Exercise directions:
With the pictures set aside, write out all of the data exactly as it stands.

Source records:
────

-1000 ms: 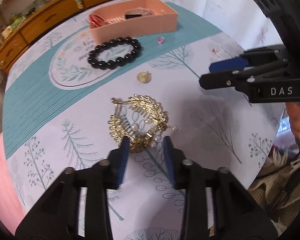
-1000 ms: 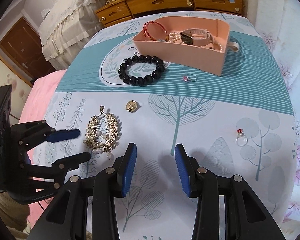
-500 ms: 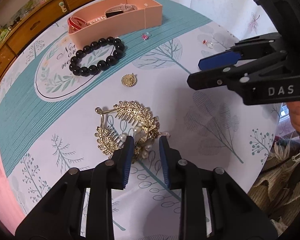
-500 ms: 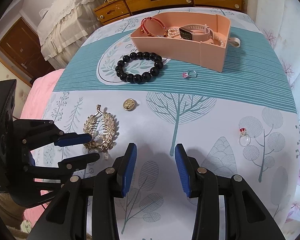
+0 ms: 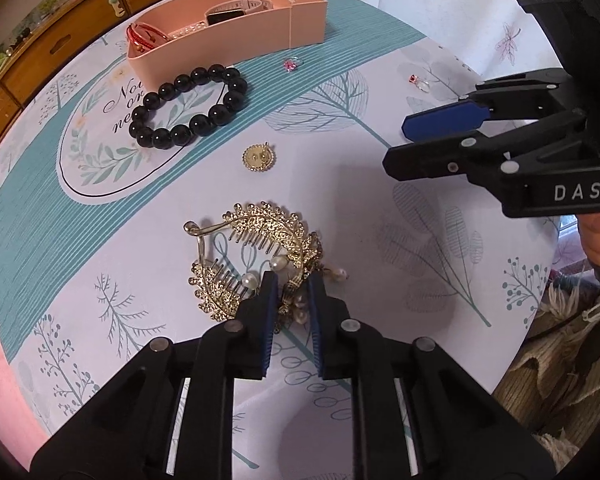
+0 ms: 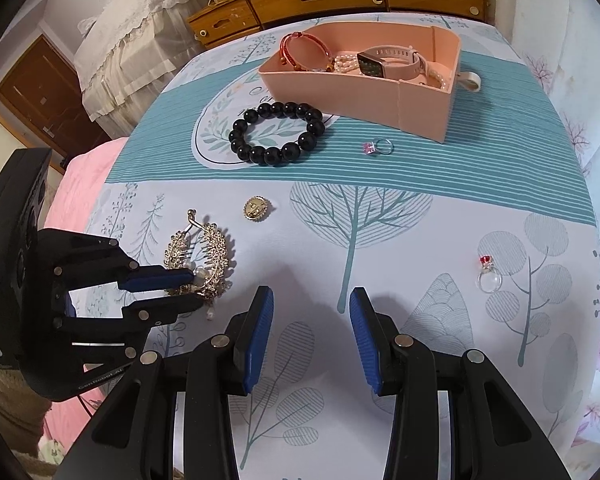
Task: Organize jewelry
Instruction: 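Close the left gripper on the large gold leaf brooch, then grasp the black bead bracelet with the right gripper while the left gripper holds the brooch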
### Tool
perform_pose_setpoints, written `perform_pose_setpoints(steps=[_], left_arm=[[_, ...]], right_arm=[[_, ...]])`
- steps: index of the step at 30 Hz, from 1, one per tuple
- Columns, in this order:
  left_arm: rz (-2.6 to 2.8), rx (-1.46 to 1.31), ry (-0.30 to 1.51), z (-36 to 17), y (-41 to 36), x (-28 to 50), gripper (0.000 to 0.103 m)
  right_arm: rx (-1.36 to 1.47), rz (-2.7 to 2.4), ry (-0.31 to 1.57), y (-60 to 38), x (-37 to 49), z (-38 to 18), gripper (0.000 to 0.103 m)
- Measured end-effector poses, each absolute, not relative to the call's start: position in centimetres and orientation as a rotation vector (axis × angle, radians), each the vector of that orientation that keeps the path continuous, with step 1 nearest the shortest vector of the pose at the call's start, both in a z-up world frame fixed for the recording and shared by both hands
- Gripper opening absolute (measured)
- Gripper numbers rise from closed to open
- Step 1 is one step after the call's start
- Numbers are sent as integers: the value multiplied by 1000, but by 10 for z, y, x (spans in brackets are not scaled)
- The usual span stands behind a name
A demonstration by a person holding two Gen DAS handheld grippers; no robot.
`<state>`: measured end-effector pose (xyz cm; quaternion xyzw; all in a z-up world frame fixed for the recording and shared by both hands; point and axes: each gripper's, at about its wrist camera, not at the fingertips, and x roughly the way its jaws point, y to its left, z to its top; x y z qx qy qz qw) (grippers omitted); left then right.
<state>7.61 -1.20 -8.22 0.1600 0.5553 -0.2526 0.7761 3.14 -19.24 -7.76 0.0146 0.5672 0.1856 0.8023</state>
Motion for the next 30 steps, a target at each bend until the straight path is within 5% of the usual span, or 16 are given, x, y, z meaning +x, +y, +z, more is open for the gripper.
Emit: perform_pose_setpoints(steps=[30], left_arm=[[-172,-183,1085,-18,95,118,6]], right_arm=[[-235,552,1187,-65,165,-76,40]])
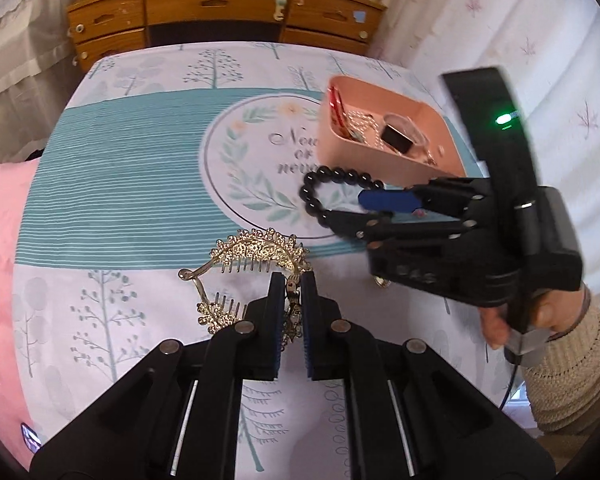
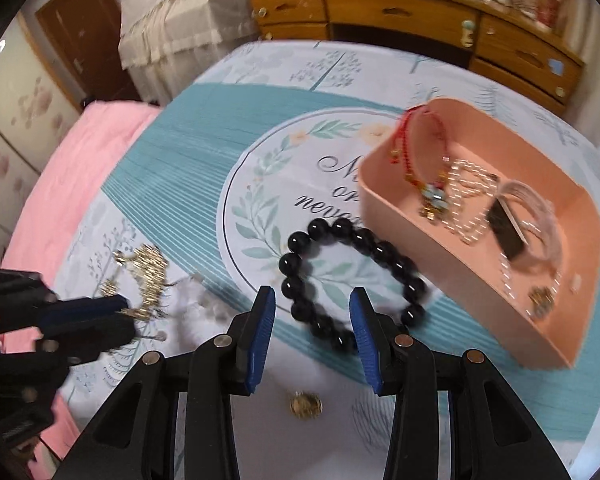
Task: Organize jewelry
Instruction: 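Grasp the black bead bracelet with the right gripper while the left gripper holds the brooch, then carry the gold brooch and black bracelet with both grippers into the pink box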
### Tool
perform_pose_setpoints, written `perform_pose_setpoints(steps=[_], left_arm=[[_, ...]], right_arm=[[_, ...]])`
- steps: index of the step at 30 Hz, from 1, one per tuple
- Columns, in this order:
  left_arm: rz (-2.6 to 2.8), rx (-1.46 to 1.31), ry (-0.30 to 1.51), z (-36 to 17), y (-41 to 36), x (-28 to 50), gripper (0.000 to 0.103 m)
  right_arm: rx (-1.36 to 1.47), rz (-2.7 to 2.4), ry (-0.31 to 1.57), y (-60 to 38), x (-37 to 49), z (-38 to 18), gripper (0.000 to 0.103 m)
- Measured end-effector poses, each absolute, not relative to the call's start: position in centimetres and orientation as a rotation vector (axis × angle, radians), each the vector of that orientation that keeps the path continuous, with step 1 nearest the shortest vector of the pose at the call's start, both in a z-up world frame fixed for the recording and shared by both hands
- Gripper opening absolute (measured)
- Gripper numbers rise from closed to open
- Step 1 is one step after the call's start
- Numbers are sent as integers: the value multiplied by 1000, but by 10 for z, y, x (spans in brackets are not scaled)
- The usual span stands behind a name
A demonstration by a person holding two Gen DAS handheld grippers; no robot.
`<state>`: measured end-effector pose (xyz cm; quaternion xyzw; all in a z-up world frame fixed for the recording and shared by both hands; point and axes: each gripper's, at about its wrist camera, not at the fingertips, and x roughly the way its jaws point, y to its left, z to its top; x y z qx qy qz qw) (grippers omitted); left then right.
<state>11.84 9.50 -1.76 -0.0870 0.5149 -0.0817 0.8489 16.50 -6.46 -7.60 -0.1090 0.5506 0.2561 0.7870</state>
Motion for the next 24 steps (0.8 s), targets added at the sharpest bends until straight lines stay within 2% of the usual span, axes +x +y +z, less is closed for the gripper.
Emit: perform_pose_setpoints(steps=[5,6,8,14,24], left_arm=[[-155,-200,1090,-18,104,120,6],[-153,-200,1090,-18,105,120,6],[-152,-198,1087,-17,104,120,6],[-146,-194,1060,-3,104,122,6],[-147,-159,1012,36,90,131,6]], right_arm=[[-292,555,1228,-43,174,-94,37],[-318,545,1204,-39,173,-95,34],[-350,531,1194,-33,173,-97,15],[-270,541,1190,-39,175,-93,15],[-36,565,1079,-91,171,-22,15]])
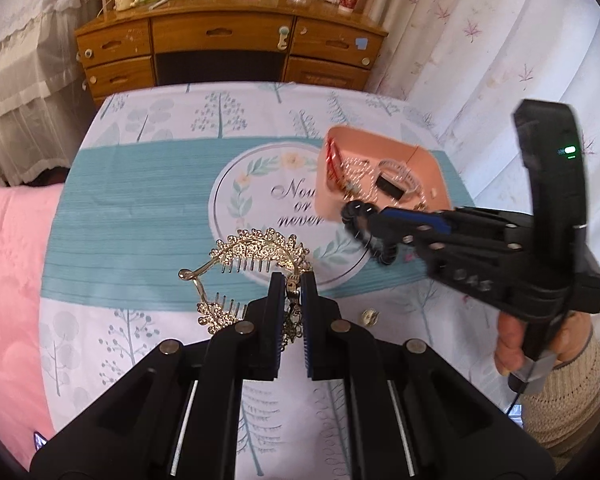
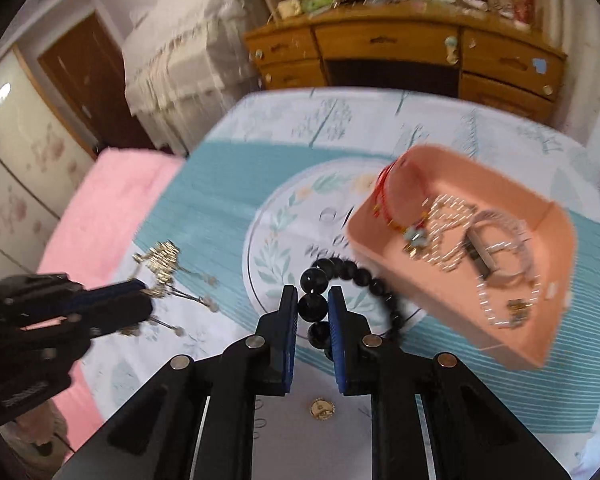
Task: Organize jewelry
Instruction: 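Carry the gold brooch and black bracelet with both grippers into the pink box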
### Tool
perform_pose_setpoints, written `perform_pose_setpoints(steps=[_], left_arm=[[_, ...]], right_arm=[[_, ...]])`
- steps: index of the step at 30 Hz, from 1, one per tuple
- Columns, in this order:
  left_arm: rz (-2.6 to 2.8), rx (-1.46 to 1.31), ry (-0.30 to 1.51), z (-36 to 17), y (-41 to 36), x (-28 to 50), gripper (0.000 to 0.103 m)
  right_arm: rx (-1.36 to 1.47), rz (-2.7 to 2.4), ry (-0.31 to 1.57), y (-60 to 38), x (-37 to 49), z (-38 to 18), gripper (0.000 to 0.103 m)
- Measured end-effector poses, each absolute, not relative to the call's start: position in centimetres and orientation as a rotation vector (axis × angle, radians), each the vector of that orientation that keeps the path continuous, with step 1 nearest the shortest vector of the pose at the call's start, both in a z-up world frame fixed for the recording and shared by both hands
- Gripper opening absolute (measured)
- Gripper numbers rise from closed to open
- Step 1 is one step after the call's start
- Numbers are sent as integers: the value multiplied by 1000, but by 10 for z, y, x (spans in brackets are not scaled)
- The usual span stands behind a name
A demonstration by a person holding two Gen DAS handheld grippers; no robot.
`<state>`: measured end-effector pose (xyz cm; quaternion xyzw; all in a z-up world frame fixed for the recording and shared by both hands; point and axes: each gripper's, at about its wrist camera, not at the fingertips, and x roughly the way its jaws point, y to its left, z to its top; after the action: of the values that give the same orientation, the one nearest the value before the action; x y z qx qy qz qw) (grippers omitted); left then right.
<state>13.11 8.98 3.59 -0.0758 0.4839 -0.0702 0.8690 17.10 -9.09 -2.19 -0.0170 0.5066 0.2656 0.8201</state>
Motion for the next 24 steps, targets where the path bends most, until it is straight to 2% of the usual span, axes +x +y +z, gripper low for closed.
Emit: perform_pose_setpoints(steps=[13,17,24], left_arm=[[-195,-154,914,90,35,195,6],[-235,-185,921,82,16,227,6],[-254,-201,982,38,-20,275,6]], right_arm=[[123,429,874,-180,186,77,15],[125,347,854,-206,202,77,15],[173,225,891,-244,235,39,15]])
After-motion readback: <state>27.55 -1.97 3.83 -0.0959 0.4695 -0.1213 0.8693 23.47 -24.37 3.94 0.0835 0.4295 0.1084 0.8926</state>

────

Response to this exercise:
-1000 ms: 
-1000 ms: 
-500 ms: 
-500 ms: 
+0 ms: 
+0 ms: 
Task: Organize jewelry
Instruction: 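Close the left gripper on the large gold leaf brooch, then grasp the black bead bracelet with the right gripper while the left gripper holds the brooch
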### Tool
perform_pose_setpoints, written `perform_pose_setpoints(steps=[_], left_arm=[[_, ...]], right_arm=[[_, ...]])`
- steps: index of the step at 30 Hz, from 1, one per tuple
- Columns, in this order:
  left_arm: rz (-2.6 to 2.8), rx (-1.46 to 1.31), ry (-0.30 to 1.51), z (-36 to 17), y (-41 to 36), x (-28 to 50), gripper (0.000 to 0.103 m)
  right_arm: rx (-1.36 to 1.47), rz (-2.7 to 2.4), ry (-0.31 to 1.57), y (-60 to 38), x (-37 to 49), z (-38 to 18), gripper (0.000 to 0.103 m)
- Measured end-effector poses, each absolute, not relative to the call's start: position in centimetres and orientation as a rotation vector (axis × angle, radians), each the vector of that orientation that keeps the path continuous, with step 1 nearest the shortest vector of the pose at the call's start, both in a z-up world frame fixed for the recording and shared by both hands
- Gripper opening absolute (measured)
- Gripper numbers rise from closed to open
- Step 1 is one step after the call's start
- Numbers are sent as integers: the value multiplied by 1000, but by 10 for z, y, x (spans in brackets are not scaled)
- The usual span stands behind a name
A demonstration by a person holding two Gen DAS handheld grippers; no robot.
`<state>`: measured end-effector pose (xyz cm; quaternion xyzw; all in a z-up world frame fixed for the recording and shared by both hands; point and axes: each gripper's, at about its wrist camera, not at the fingertips, and x roughly the way its jaws point, y to its left, z to its top; x y z qx qy qz qw) (grippers omitted); left then right.
<state>7.61 -1.20 -8.22 0.1600 0.5553 -0.2526 0.7761 3.14 -19.24 -7.76 0.0146 0.5672 0.1856 0.8023</state>
Motion for the next 30 steps, a target at each bend until the straight path is within 5% of the usual span, or 16 are given, x, y, z meaning +x, +y, +z, more is open for the gripper.
Emit: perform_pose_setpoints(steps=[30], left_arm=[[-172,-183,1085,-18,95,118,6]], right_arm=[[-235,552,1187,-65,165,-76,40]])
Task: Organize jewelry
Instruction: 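Grasp the black bead bracelet with the right gripper while the left gripper holds the brooch, then carry the gold brooch and black bracelet with both grippers into the pink box
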### Tool
perform_pose_setpoints, written `perform_pose_setpoints(steps=[_], left_arm=[[_, ...]], right_arm=[[_, ...]])`
- steps: index of the step at 30 Hz, from 1, one per tuple
- Columns, in this order:
  left_arm: rz (-2.6 to 2.8), rx (-1.46 to 1.31), ry (-0.30 to 1.51), z (-36 to 17), y (-41 to 36), x (-28 to 50), gripper (0.000 to 0.103 m)
  right_arm: rx (-1.36 to 1.47), rz (-2.7 to 2.4), ry (-0.31 to 1.57), y (-60 to 38), x (-37 to 49), z (-38 to 18), gripper (0.000 to 0.103 m)
- Measured end-effector poses, each absolute, not relative to the call's start: position in centimetres and orientation as a rotation vector (axis × angle, radians), each the vector of that orientation that keeps the path continuous, with step 1 nearest the shortest vector of the pose at the call's start, both in a z-up world frame fixed for the recording and shared by both hands
- Gripper opening absolute (measured)
- Gripper numbers rise from closed to open
- Step 1 is one step after the call's start
- Numbers are sent as integers: the value multiplied by 1000, but by 10 for z, y, x (spans in brackets are not scaled)
- The usual span stands behind a name
A demonstration by a person holding two Gen DAS handheld grippers; no robot.
`<state>`: measured end-effector pose (xyz cm; quaternion xyzw; all in a z-up world frame fixed for the recording and shared by both hands; point and axes: each gripper's, at about its wrist camera, not at the fingertips, and x roughly the way its jaws point, y to its left, z to its top; x y z qx qy qz qw) (grippers omitted); left then right.
<state>11.84 9.50 -1.76 -0.0870 0.5149 -0.0817 0.8489 16.50 -6.46 -7.60 -0.1090 0.5506 0.2561 0.7870</state>
Motion for the next 24 steps (0.8 s), targets added at the sharpest bends until straight lines stay within 2% of the usual span, axes +x +y +z, less is closed for the gripper.
Emit: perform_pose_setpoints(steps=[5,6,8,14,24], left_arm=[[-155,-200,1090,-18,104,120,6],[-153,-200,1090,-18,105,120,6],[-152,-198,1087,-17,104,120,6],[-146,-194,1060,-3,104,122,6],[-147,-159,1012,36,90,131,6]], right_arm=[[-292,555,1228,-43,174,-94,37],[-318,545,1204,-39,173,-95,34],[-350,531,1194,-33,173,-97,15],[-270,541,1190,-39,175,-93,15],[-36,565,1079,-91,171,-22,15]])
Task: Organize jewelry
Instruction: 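Carry the gold brooch and black bracelet with both grippers into the pink box
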### Tool
perform_pose_setpoints, written `perform_pose_setpoints(steps=[_], left_arm=[[_, ...]], right_arm=[[_, ...]])`
- steps: index of the step at 30 Hz, from 1, one per tuple
- Columns, in this order:
  left_arm: rz (-2.6 to 2.8), rx (-1.46 to 1.31), ry (-0.30 to 1.51), z (-36 to 17), y (-41 to 36), x (-28 to 50), gripper (0.000 to 0.103 m)
  right_arm: rx (-1.36 to 1.47), rz (-2.7 to 2.4), ry (-0.31 to 1.57), y (-60 to 38), x (-37 to 49), z (-38 to 18), gripper (0.000 to 0.103 m)
- Measured end-effector poses, each absolute, not relative to the call's start: position in centimetres and orientation as a rotation vector (axis × angle, radians), each the vector of that orientation that keeps the path continuous, with step 1 nearest the shortest vector of the pose at the call's start, both in a z-up world frame fixed for the recording and shared by both hands
- Gripper opening absolute (measured)
- Gripper numbers rise from closed to open
- Step 1 is one step after the call's start
- Numbers are sent as integers: the value multiplied by 1000, but by 10 for z, y, x (spans in brackets are not scaled)
- The usual span stands behind a name
A demonstration by a person holding two Gen DAS handheld grippers; no robot.
`<state>`: measured end-effector pose (xyz cm; quaternion xyzw; all in a z-up world frame fixed for the recording and shared by both hands; point and axes: each gripper's, at about its wrist camera, not at the fingertips, and x roughly the way its jaws point, y to its left, z to its top; after the action: of the values that give the same orientation, the one nearest the value before the action; x y z qx qy qz qw) (grippers omitted); left then right.
<state>13.11 8.98 3.59 -0.0758 0.4839 -0.0702 0.8690 17.10 -9.09 -2.19 -0.0170 0.5066 0.2656 0.8201</state>
Motion for the next 24 steps, targets where the path bends most, until it is straight to 2% of the usual span, axes +x +y +z, gripper low for closed.
Emit: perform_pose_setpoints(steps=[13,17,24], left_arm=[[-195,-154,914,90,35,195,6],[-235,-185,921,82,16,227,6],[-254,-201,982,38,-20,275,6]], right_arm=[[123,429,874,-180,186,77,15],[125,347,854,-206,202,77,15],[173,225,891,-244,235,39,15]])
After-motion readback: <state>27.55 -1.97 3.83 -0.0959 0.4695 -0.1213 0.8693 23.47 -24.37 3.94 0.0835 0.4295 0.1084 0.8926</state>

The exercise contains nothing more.